Halberdier with dog

Halberdier with dog

Halberdier with dog

Halberdier with dog, probably Frankfurt am Main, 1700-1705. Baroque pearls, gold, enamel, silver, gold, rubies, emeralds, diamonds, steel, blued. H 16.0 cm, W 7.5 cm, D 5.4 cm. VI 111. Green Vault. © Staatliche Kunstsammlungen Dresden

In the figure listed as "Swiss" gems already in inventory of 1725 is a Swiss guard. The bearded soldier comes in confident pose, accompanied by his dog. His costume is similar to that of the Swiss Guards at the French court, where it was based in Dresden. After the 1656 by Johann Georg I. Swiss Guard was established in 1680 abolished for reasons of economy again, Augustus the Strong was born in Switzerland in 1701 tried again for an infantry regiment and a Catholic bodyguard of the Polish royal household to recruit. He followed in the model of the Brandenburg-Prussian court, where Frederick III.set new standards.
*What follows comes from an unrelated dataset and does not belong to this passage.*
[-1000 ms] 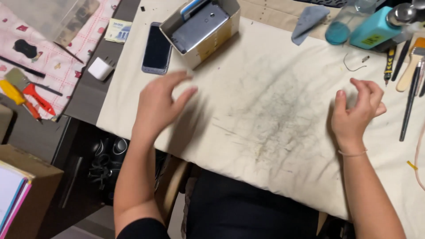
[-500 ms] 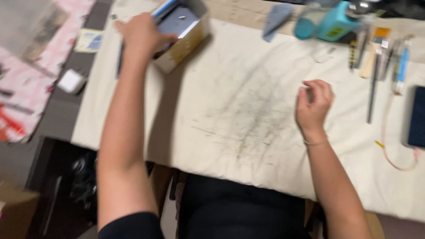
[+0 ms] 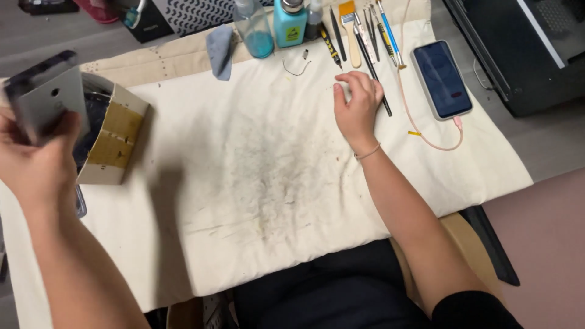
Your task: Organizing mobile repair tools, cleaning the work surface with a brush, and sorting through mobile phone parts on a workbench.
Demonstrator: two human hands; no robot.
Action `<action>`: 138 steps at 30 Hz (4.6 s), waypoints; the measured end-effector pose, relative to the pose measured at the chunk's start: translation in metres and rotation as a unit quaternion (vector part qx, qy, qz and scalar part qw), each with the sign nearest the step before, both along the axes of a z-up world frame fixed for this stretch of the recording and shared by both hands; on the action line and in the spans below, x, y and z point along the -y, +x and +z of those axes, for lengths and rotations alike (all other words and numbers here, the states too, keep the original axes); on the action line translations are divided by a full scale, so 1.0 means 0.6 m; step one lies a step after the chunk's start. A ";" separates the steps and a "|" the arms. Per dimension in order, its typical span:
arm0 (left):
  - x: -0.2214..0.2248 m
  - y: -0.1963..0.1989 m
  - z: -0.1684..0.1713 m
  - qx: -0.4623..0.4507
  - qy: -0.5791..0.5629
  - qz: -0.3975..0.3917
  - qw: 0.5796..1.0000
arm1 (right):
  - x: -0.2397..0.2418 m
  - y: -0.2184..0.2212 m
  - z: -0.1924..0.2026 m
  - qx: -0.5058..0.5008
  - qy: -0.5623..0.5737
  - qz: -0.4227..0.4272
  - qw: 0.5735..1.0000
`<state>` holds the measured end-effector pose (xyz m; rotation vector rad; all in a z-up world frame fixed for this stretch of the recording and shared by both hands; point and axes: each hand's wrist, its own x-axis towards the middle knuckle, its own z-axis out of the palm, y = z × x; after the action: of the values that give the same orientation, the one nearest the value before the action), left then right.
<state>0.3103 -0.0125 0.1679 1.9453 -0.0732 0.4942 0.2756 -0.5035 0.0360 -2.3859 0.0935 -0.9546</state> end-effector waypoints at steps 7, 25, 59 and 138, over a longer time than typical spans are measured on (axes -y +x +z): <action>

The traditional body-guard, which was first drawn up in 1505 by Pope Julius II in the Vatican, was an important part of court ceremonial. Their job was to protect the members of the royal family and escort when traveling or festive occasions as well as to make their rank according to the official guests waiting. The email painted front of the typical work of commenting on the character of the base Verbecq Hellebardiers. It directs attention to the porch of a stately building, where a voided money bag lying on a table in the foreground. The tape appears on the scene with the saying "Point d'argent, point de Suisse" (translate as with "No money, no goods") alludes to the expensiveness of the prestigious Swiss Guards at. Perhaps, however, it also hides a dig at the embarrassing things of Baron le Jay, who had been sent on behalf of Augustus the Strong of recruiting Swiss, who entrusted to him for that purpose funds but sacrificed his own extremely lavish lifestyle.